# The backpropagation mechanism

The backpropagation algorithm is the core of how artificial neural networks manage to learn, doing so by iteratively correcting the error between the actual value and the predicted value in a back-propagation fashion. The original paper proposing this now universally adopted mechanism is a Nature from 1986 by Rumelhart, Hinton, Williams.

## What is it

The backpropagation algorithm is a brilliant way to train a network by perturbing each weight iteratively with an amount proportional to the partial derivative of the cost function with respect to it, propagating these derivatives backwards in the network. This is done to aid gradient descent and eventually train the network by reducing the error between what gets predicted and what the value is actually.
The idea per se is simple, the implementation is hard though and it took some research to figure out an efficient mechanism for it. Mechanism that arrived with the Rumelhart & co. paper in 1986.
The reason why backpropagation is the core of the learning procedure of neural networks is that by adjusting the weights though little kicks and repeatedly, the hidden layers of the network come to learn features. While what happens to the input and output layers is controllable, it is the hidden layer(s) that do all the painstaking work of representing the featured of the input data. If in a network there were no hidden layer, it would be easy to change the weights in such a way that the output matches the expected real output. But the network wouldn't be learning and wouldn't do anything worth of excitement. It is via backpropagation that the network can learn, in its hidden neurons, how to represent the data.

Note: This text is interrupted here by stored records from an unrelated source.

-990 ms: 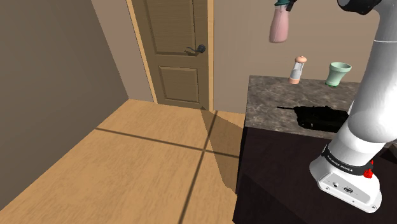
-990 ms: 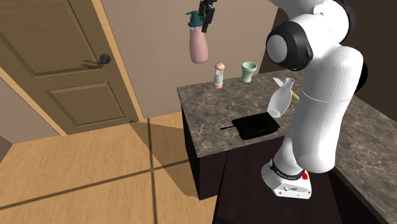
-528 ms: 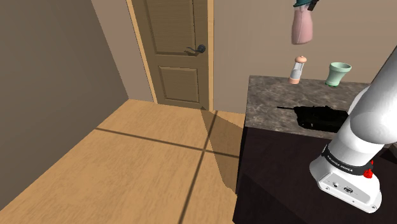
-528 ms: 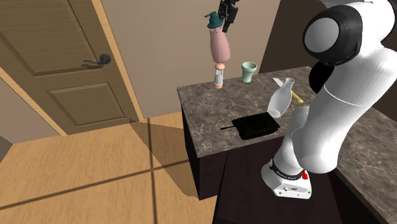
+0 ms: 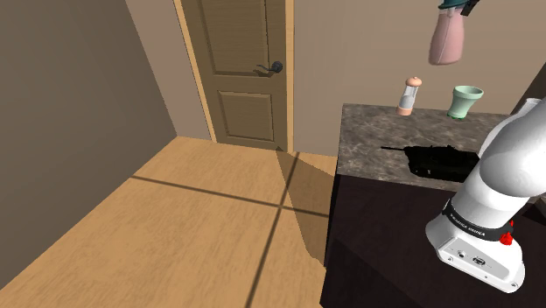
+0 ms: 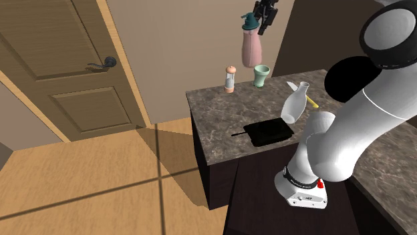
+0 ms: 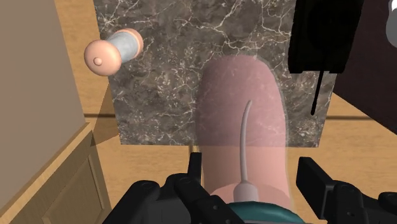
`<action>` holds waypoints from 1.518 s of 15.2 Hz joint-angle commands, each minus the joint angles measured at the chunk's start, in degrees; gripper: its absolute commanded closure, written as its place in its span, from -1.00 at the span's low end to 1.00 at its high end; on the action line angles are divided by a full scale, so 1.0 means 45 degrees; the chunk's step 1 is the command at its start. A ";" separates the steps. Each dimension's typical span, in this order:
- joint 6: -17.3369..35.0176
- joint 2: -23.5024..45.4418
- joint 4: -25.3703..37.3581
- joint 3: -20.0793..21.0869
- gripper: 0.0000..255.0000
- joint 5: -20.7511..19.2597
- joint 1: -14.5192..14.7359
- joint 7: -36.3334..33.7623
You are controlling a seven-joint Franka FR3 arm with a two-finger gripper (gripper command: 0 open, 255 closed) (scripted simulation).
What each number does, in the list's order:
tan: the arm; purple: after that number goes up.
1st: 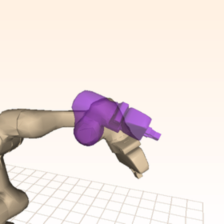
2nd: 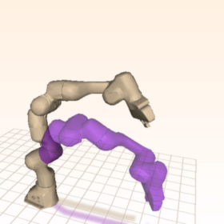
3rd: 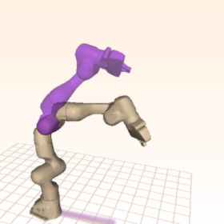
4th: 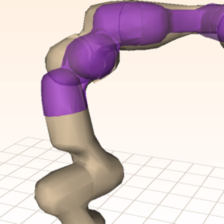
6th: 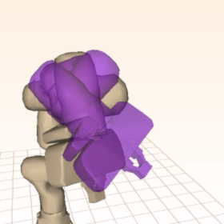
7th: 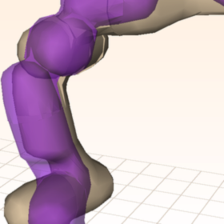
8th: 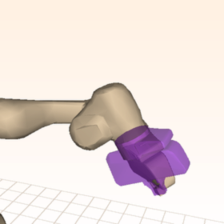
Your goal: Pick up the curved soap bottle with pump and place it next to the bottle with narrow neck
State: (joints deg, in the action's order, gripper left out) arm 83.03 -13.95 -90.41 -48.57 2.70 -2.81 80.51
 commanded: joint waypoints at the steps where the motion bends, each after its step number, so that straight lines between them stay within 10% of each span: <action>1: -0.0159 -0.0686 -0.0351 0.0071 1.00 -0.0501 -0.0251 0.0172; 7: -0.0786 -0.2096 -0.0821 -0.0229 1.00 -0.1601 -0.1042 0.1201; 23: 0.1884 -0.3249 -0.4461 0.0035 1.00 -0.2332 -0.1689 0.1080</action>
State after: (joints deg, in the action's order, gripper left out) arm 90.59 -28.22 -109.31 -48.37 -7.54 -10.19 85.31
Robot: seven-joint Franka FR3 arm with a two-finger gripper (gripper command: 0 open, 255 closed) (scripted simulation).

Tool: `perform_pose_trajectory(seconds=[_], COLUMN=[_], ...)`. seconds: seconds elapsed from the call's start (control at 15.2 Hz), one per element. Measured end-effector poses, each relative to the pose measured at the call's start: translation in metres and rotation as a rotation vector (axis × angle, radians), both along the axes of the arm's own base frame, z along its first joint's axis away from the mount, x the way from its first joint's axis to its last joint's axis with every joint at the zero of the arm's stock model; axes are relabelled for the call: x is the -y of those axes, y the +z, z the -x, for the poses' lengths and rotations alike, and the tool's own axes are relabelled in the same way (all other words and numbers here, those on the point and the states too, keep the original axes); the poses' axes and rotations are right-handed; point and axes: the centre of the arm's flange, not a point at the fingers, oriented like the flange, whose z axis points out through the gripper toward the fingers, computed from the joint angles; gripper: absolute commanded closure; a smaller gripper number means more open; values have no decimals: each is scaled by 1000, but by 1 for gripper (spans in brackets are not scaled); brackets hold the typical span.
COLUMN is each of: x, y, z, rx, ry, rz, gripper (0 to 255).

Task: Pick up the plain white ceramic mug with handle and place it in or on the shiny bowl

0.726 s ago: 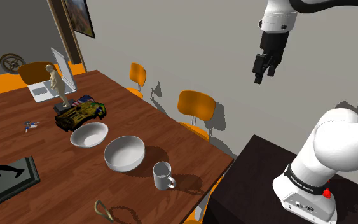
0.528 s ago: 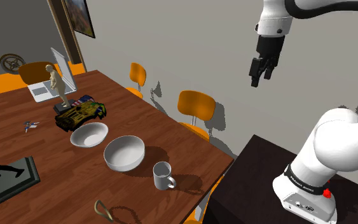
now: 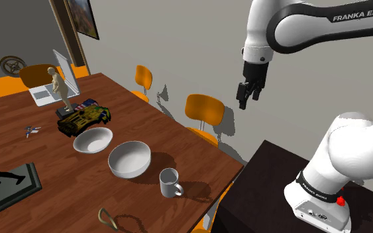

## The procedure in detail

The notes here will follow both the original paper cited above and this very helpful paragraph on Wikipedia about the topic, and will refer to a feedforward network (see page) of sigmoid neurons (see page), however the backpropagation procedure applies to a generic activation function, so long as it's differentiable, but the sigmoid makes for very nice calculations.
Let's consider the transmission of information to a neuron
$k$
in the
$l$
-th layer, we will use
$i$
to indicate an input and
$o$
to indicate an output, and will make use of this note to factor the bias inside the transfer function as a further weight.
The neuron receives input from all the neurons in the previous,
$l-1$
-th layer as a weighted combination of their outputs as per activation function:
$i_k^l = \sum_i o_i^{l-1} w_{ik}^{l-1,l}$
where the apex indicates the layer we are referring to. Note that the weight
$w_{ik}^{l-1,l}$
is meant to represent the weight of the connection between neuron
$i$
in layer
$l-1$
and our reference neuron
$k$
in layer
$l$
.
As per output function, the output of
$k$
is (using a sigmoid output function as per tradition, this will prove to be a very convenient choice later on):
$o_k^l = \frac{1}{1 + e^{- \sum_i o_i^{l-1} w_{ik}^{l-1,l}}}$
The goal of training the network is finding the weights such that the network output is near the expected one. For this goal, we have to define a cost function which measures the difference between expected and obtained result, and minimise it. Now, the cost function can be given as the mean squared error
$E = \frac{1}{2n} \sum_i^n [o_i - e_i]^2 \ ,$
where the sum goes over all training samples,
$o$
is the network output for the sample and
$e$
the expected output. It gets minimised via gradient descent (see page), which requires calculating the partial derivatives of it with respect to all weights (its parameters).
Note that the cost function could in principle be given differently, as long as it satisfies two requirements:
1. 1.
it is differentiable
2. 2.
it can be written as a sum of contributions (or, we can say as a mean) of the single training data points
The first requirement is needed because as per gradient descent we will have to compute derivatives of the cost function; the second because we generalise the calculation to the whole training set by applying the sum over the calculations on a training data point.
Also note that in practice the version of gradient descent applied is the stochastic one.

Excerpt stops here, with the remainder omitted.